Border malaria in China: knowledge and use of personal protection by minority populations and implications for malaria control: a questionnaire-based survey
- Equal contributors
1 DCVBU, London School of Hygiene and Tropical Medicine, London, UK
2 Public Health Entomology, Ifakara Health Institute, Ifakara, Tanzania
3 School of Biological and Biomedical Sciences, Durham University, Durham, UK
4 Simao Institute of Parasitic Disease Control, Simao, PR China
BMC Public Health 2008, 8:344 doi:10.1186/1471-2458-8-344Published: 1 October 2008
Malaria control in remote, forested areas of the Mekong region relies on personal protection from mosquito bites. Uptake of these methods may be limited by knowledge of the link between mosquitoes and malaria as well as social and economic aspects. Understanding barriers to uptake will inform malaria control programmes on targets for improvement of delivery.
A total 748 key respondents: health providers and village heads, from 187 villages and 25 different ethnic groups, were interviewed using structured questionnaires. Differences in use of personal protection, and knowledge of malaria between groups were analysed using chi-square; and binary logistic regression used for multivariate analysis.
Malaria knowledge was poor with 19.4% of women and 37.5% of men linking mosquitoes with malaria, although 95.6% knew one or more methods of mosquito control. Virtually all respondents used personal protection at some time during the year; and understanding of malaria transmission was strongly associated with bednet use. Those working in forest agriculture were significantly more likely to know that mosquitoes transmit malaria but this did not translate into a significantly greater likelihood of using bednets. Furthermore, use of personal protection while woing outdoors was rare, and less than 3% of respondents knew about the insecticide impregnation of bednets. The use of bednets, synthetic repellents and mosquito coils varied between ethnic groups, but was significantly more frequent among those with higher income, more years of education and permanent housing.

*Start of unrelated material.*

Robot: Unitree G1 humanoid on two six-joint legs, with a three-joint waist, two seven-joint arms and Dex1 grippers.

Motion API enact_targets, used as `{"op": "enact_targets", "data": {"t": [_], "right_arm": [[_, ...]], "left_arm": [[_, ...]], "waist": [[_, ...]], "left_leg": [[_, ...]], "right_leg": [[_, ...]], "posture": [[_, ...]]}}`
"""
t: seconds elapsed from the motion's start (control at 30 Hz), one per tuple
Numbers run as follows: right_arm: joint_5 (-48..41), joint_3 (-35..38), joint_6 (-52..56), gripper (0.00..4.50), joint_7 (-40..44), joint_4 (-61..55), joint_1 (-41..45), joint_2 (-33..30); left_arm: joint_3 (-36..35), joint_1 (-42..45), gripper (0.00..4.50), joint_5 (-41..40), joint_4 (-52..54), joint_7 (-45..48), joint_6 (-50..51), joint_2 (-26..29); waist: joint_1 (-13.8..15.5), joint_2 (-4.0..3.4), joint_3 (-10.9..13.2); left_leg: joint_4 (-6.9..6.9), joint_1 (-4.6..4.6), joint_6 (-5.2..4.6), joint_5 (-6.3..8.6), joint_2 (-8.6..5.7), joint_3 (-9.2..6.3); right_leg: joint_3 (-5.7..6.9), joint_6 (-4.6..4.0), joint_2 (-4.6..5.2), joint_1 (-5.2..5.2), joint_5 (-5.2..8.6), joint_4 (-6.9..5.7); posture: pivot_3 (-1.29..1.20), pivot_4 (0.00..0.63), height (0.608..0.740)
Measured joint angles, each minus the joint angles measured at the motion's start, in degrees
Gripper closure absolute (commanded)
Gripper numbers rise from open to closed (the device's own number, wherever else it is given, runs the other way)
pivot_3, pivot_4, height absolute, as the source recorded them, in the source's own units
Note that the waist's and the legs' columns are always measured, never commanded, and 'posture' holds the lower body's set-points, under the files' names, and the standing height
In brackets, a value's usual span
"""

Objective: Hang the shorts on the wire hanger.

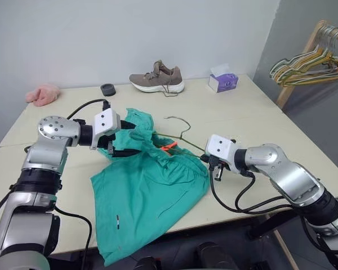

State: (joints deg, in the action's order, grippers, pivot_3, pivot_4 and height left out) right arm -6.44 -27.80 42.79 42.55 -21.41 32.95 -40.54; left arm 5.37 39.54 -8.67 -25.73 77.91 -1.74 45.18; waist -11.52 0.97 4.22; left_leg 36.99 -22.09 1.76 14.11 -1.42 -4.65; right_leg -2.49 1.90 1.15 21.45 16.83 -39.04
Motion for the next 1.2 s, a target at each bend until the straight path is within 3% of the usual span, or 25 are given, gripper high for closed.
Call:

The reported use of repellents and coils was also more common among women despite their low knowledge of malaria transmission, and low likelihood of having heard information on malaria within the last year.
The use of personal protection must be increased, particularly among outdoor workers that have higher malaria risk. However, personal protection is widely used and widely accepted to prevent nuisance biting mosquitoes, with the major barrier to use being affordability. Therefore, social marketing campaigns aimed at women and those that work outdoors that provide highly subsidised products, especially insecticide impregnation kits for bednets and hammock nets are most likely to succeed in lowering malaria morbidity among non Han-Chinese groups in rural China.